▶ _Task details_
Any picture in the data below gets skipped; print all the rest exactly.

▶ _Source data_
═══

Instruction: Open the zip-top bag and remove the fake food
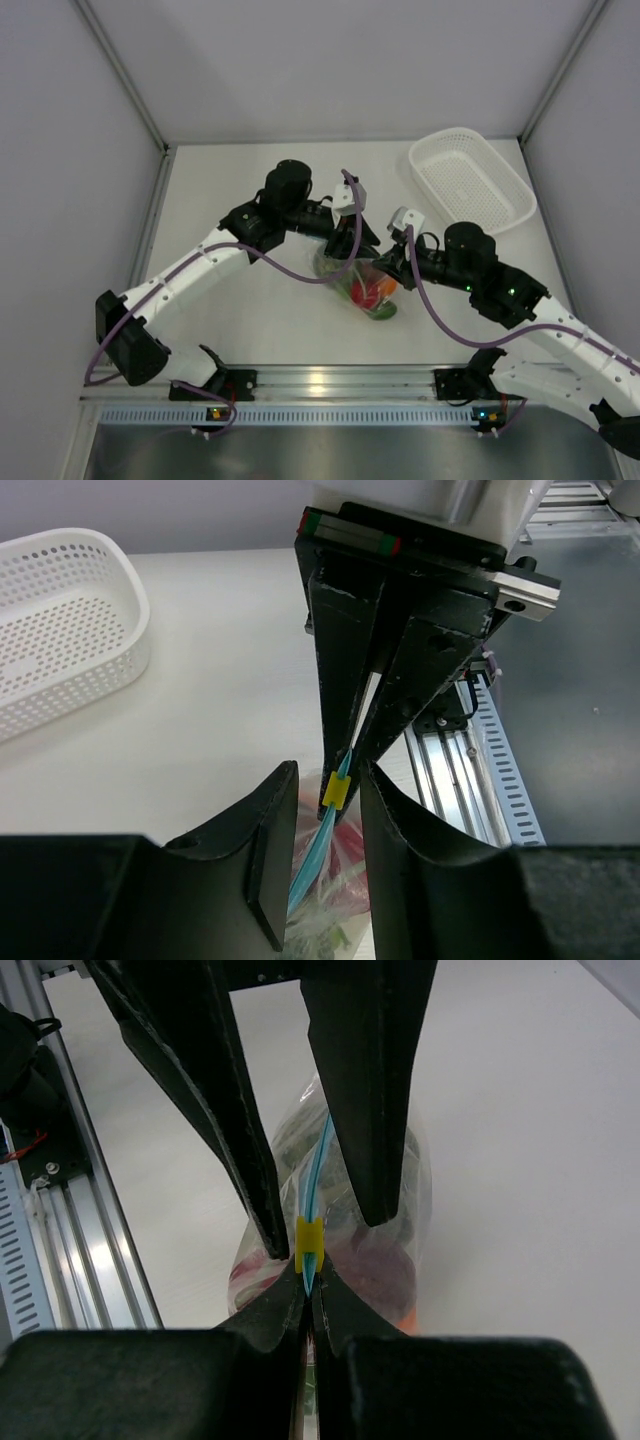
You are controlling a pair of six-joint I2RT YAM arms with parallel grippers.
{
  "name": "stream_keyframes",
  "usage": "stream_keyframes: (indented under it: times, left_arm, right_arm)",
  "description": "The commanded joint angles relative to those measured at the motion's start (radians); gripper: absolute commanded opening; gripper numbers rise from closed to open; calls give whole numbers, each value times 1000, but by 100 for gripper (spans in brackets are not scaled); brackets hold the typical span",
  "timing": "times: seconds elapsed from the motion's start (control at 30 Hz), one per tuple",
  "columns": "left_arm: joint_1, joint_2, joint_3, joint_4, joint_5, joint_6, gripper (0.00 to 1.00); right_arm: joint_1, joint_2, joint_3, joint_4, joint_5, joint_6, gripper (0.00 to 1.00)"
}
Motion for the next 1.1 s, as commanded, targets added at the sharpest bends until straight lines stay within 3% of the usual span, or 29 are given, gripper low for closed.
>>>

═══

▶ _Task solution_
Instruction: Open the zip-top bag and remove the fake food
You are controlling a pair of six-joint I2RT YAM arms with parallel grippers.
{
  "name": "stream_keyframes",
  "usage": "stream_keyframes: (indented under it: times, left_arm, right_arm)",
  "description": "The commanded joint angles relative to those measured at the motion's start (radians); gripper: absolute commanded opening; gripper numbers rise from closed to open; calls give whole numbers, each value times 1000, but by 100 for gripper (spans in brackets are not scaled); brackets hold the typical span",
  "timing": "times: seconds elapsed from the motion's start (control at 30 Hz), one per tuple",
  "columns": "left_arm: joint_1, joint_2, joint_3, joint_4, joint_5, joint_6, gripper (0.00 to 1.00); right_arm: joint_1, joint_2, joint_3, joint_4, joint_5, joint_6, gripper (0.00 to 1.00)"
}
Motion for the next 1.1 s, as commanded, targets added at the sharpest bends until straight lines stay within 3% of the usual span, or 29 are given, gripper low for closed.
>>>

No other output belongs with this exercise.